• [Required work]:
Pull every line holding the word "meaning" out of the data and copy it.

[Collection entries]
=-=-=
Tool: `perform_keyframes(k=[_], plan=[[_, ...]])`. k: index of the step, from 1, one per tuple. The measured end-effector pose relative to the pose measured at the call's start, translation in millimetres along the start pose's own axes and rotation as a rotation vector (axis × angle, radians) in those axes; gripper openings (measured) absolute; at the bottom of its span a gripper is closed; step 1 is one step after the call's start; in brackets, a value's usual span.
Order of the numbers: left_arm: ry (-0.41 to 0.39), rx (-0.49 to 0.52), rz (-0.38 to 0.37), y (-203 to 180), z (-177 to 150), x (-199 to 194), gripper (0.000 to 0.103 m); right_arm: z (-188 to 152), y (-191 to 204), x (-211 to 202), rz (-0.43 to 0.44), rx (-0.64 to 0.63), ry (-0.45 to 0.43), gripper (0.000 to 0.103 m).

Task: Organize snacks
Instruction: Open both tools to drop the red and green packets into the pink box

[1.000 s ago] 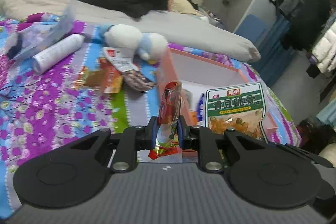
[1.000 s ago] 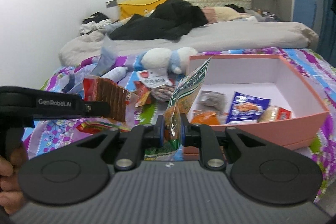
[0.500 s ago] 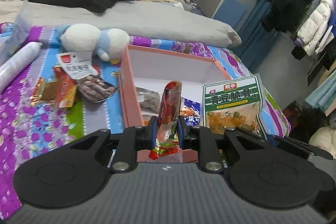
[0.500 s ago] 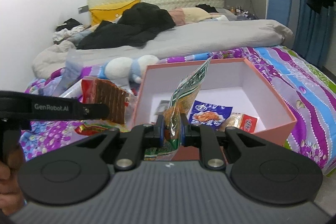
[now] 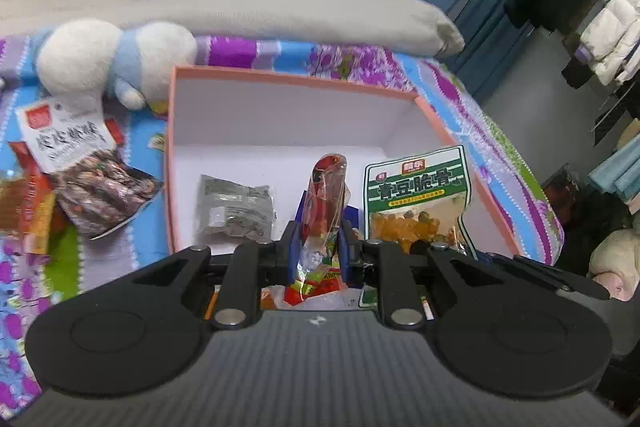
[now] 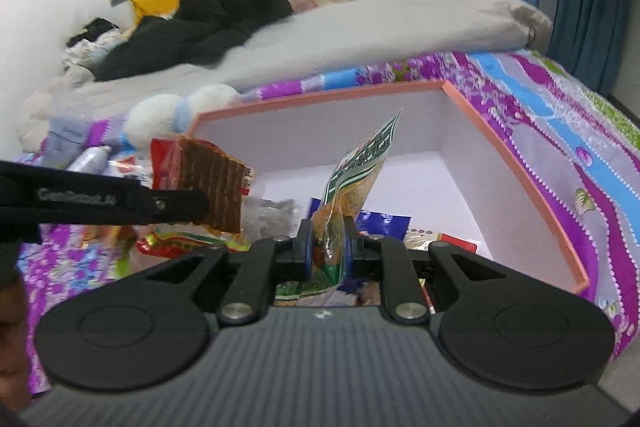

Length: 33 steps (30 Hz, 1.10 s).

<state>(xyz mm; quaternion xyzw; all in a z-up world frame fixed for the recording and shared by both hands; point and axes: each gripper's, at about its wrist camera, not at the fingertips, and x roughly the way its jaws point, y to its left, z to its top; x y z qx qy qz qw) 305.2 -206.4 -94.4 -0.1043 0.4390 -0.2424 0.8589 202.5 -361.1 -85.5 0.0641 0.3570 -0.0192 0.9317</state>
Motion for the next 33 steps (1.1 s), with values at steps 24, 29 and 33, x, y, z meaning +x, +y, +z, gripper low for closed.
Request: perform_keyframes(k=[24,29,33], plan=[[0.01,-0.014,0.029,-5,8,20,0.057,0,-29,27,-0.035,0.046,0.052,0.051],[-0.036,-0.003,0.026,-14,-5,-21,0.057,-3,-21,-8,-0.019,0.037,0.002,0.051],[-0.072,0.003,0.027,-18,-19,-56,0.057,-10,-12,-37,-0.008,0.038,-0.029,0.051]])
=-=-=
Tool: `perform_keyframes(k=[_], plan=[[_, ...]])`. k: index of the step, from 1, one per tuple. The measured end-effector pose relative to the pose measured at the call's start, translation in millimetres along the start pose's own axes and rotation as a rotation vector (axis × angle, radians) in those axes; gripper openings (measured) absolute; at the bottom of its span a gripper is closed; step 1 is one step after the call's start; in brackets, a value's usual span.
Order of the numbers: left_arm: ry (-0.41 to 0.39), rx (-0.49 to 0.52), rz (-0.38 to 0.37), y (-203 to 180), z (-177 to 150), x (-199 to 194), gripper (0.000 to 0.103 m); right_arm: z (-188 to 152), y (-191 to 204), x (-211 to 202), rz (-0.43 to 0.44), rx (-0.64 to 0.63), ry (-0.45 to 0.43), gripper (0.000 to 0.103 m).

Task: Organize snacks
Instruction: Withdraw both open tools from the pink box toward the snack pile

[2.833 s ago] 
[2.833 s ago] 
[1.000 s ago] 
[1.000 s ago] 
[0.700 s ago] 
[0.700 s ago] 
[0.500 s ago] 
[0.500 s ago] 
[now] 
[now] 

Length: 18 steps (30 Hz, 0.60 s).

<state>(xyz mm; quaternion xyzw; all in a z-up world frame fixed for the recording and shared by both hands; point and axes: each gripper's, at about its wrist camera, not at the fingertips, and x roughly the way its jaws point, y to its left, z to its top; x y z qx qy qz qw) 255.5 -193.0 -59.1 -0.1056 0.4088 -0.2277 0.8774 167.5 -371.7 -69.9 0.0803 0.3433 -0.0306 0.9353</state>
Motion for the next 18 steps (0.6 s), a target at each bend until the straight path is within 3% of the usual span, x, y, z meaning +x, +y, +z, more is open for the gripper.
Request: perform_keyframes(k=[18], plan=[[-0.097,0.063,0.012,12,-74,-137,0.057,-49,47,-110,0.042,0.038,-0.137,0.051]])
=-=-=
• [Answer for this exercise]:
Motion for the next 33 steps (1.1 s), with values at steps 24, 29 and 33, x, y, z meaning +x, +y, +z, gripper low for closed.
Motion for the next 18 steps (0.6 s), a target at each bend until the straight path is within 3% of the usual span, x, y, z meaning +x, +y, +z, more is open for the gripper.

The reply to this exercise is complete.